* What to do
As the answer, give a copy of each line below that includes the word "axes".

====== Available data ======

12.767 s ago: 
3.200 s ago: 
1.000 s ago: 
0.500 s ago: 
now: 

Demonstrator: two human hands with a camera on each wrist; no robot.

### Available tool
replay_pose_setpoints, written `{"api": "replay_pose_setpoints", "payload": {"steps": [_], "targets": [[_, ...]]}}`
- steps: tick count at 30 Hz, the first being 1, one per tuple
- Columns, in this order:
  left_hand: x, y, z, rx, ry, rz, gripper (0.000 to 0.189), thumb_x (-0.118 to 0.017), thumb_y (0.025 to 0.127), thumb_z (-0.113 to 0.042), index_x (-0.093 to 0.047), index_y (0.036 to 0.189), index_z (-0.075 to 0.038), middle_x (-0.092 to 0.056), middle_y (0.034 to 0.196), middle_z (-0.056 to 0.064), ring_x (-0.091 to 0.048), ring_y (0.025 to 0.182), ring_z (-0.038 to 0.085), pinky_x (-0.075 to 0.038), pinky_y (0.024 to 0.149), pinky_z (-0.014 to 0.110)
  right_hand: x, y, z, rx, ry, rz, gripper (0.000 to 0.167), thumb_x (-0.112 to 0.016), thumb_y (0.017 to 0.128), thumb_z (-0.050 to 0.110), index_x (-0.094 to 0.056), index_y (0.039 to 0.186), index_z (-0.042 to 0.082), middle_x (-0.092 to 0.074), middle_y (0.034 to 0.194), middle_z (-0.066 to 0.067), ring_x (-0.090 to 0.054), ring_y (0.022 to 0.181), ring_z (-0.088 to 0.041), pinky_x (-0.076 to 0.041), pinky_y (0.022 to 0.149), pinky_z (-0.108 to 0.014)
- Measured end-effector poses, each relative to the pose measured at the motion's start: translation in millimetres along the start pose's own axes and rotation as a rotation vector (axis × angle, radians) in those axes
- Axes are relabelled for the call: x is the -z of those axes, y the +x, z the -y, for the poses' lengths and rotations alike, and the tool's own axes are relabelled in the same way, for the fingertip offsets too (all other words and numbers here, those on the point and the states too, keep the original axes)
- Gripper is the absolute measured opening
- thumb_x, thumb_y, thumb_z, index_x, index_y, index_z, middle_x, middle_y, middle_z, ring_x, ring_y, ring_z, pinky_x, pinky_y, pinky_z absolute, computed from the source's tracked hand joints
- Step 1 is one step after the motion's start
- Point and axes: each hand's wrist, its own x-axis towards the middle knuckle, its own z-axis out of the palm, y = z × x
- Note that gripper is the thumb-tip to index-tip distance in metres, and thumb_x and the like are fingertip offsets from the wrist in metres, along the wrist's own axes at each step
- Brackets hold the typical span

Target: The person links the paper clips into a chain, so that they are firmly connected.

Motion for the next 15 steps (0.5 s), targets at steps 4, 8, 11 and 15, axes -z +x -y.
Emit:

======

* Solution
- Measured end-effector poses, each relative to the pose measured at the motion's start: translation in millimetres along the start pose's own axes and rotation as a rotation vector (axis × angle, radians) in those axes
- Axes are relabelled for the call: x is the -z of those axes, y the +x, z the -y, for the poses' lengths and rotations alike, and the tool's own axes are relabelled in the same way, for the fingertip offsets too (all other words and numbers here, those on the point and the states too, keep the original axes)
- Point and axes: each hand's wrist, its own x-axis towards the middle knuckle, its own z-axis out of the palm, y = z × x
- Note that gripper is the thumb-tip to index-tip distance in metres, and thumb_x and the like are fingertip offsets from the wrist in metres, along the wrist's own axes at each step
Motion for the next 15 steps (0.5 s), targets at steps 4, 8, 11 and 15, axes -z +x -y.

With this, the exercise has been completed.